= Rossmo's formula =

Criminal profiling tool

Rossmo's formula is a geographic profiling formula to predict where a serial criminal lives. It relies upon the tendency of criminals to not commit crimes near places where they might be recognized, but also to not travel excessively long distances. The formula was developed and patented in 1996 by criminologist Kim Rossmo and integrated into a specialized crime analysis software product called Rigel. The Rigel product is developed by the software company Environmental Criminology Research Inc. (ECRI), which Rossmo co-founded.

==Formula==
Imagine a map with an overlaying grid of little squares named sectors. If this map is a raster image file on a computer, these sectors are pixels. A sector $S_{i,j}$ is the square on row i and column j, located at coordinates $(X_{i},Y_{j})$.
The following function gives the probability $p_{i,j}$ of the position of the serial criminal residing within a specific sector (or point) $(X_{i},Y_{j})$:

$$p_{i,j}=k \sum_{n=1}^{T}
\left [

\underbrace{
\frac{\phi_{ij}}{
(|X_i-x_n| + |Y_j-y_n|)^f
}
}_{ 1^{\mathrm{st}}\mathrm{\;term} }
+

\underbrace{
\frac{(1-\phi_{ij})(B^{g-f})}{
(2B - |X_i - x_n| - |Y_j-y_n|)^g
}
}_{ 2^{\mathrm{nd}}\mathrm{\;term} }

\right ],$$
where:
$$\phi_{ij}=
\begin{cases}
1, & \mathrm{\quad if\;} ( |X_i - x_n|+ |Y_j - y_n|) > B \quad \\
0, & \mathrm{\quad else}
\end{cases}$$

Here the summation is over past crimes located at coordinates $(x_{n},y_{n})$, $n=1,\ldots,T$, where $T$ is the number of past crimes.
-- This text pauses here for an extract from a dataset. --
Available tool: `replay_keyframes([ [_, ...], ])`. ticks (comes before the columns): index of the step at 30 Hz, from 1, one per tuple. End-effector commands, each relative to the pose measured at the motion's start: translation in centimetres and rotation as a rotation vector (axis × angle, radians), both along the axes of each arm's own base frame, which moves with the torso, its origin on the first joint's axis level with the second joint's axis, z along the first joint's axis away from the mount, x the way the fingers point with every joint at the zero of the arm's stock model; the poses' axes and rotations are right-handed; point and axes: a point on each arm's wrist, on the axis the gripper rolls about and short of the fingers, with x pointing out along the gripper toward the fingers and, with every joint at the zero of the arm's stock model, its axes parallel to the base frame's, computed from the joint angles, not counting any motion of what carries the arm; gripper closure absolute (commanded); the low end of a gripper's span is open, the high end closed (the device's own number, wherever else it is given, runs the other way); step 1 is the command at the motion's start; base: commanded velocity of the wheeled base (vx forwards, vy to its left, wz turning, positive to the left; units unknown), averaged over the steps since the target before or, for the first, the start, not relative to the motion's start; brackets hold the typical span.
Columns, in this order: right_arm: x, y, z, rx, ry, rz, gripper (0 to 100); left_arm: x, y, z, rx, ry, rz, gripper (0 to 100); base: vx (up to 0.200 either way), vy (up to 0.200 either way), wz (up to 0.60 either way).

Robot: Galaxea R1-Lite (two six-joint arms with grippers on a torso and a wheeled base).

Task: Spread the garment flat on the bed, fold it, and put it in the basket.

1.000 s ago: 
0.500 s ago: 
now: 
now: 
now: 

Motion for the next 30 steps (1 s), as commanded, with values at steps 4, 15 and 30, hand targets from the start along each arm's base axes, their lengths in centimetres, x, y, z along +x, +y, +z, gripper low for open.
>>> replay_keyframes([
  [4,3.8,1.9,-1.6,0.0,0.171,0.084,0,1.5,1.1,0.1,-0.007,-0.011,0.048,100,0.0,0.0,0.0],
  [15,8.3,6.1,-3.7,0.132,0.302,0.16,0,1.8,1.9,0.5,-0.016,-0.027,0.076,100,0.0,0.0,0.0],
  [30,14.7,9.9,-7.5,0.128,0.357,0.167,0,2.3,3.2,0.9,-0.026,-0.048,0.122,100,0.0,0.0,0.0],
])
Furthermore,
$\phi_{ij}$ is an indicator function that returns 0 when a point $(X_{i},Y_{j})$ is an element of the buffer zone B (the neighborhood of a criminal residence that is swept out by a radius of B from its center). The indicator $\phi_{ij}$ allows the computation to switch between the two terms.
If a crime occurs within the buffer zone, then $\phi_{ij}=0$ and, thus, the first term does not contribute to the overall result.
This is a prerogative for defining the first term in the case when the distance between a point (or pixel) becomes equal to zero.
When $\phi_{ij}=1$, the 1st term is used to calculate $p_{i,j}$.

$|X_i - x_n| + |Y_j - y_n|$
is the Manhattan distance between a point $(X_{i},Y_{j})$ and the n-th crime site $(x_{n},y_{n})$, $n=1,\ldots,T$.

Finally, $k>0$ is an appopriately selected normalization constant to ensure that $\sum_i \sum_j p_{i,j} \leq 1$.

==Explanation==
The summation in the formula consists of two terms. The first term describes the idea of decreasing probability with increasing distance. The second term deals with the concept of a buffer zone. The variable $\phi$ is used to put more weight on one of the two ideas. The variable $B$ describes the radius of the buffer zone. The constant $k$ is empirically determined.

The main idea of the formula is that the probability of crimes first increases as one moves through the buffer zone away from the hotzone, but decreases afterwards. The variable $f$ can be chosen so that it works best on data of past crimes. The same idea goes for the variable $g$.

The distance is calculated with the Manhattan distance formula.

==Applications==
The formula has been applied to fields other than forensics. Because of the buffer zone idea, the formula works well for studies concerning predatory animals such as white sharks.

This formula and math behind it were used in crime detecting in the "Pilot" episode of the television series Numb3rs and in the 100th episode of the same show, called "Disturbed".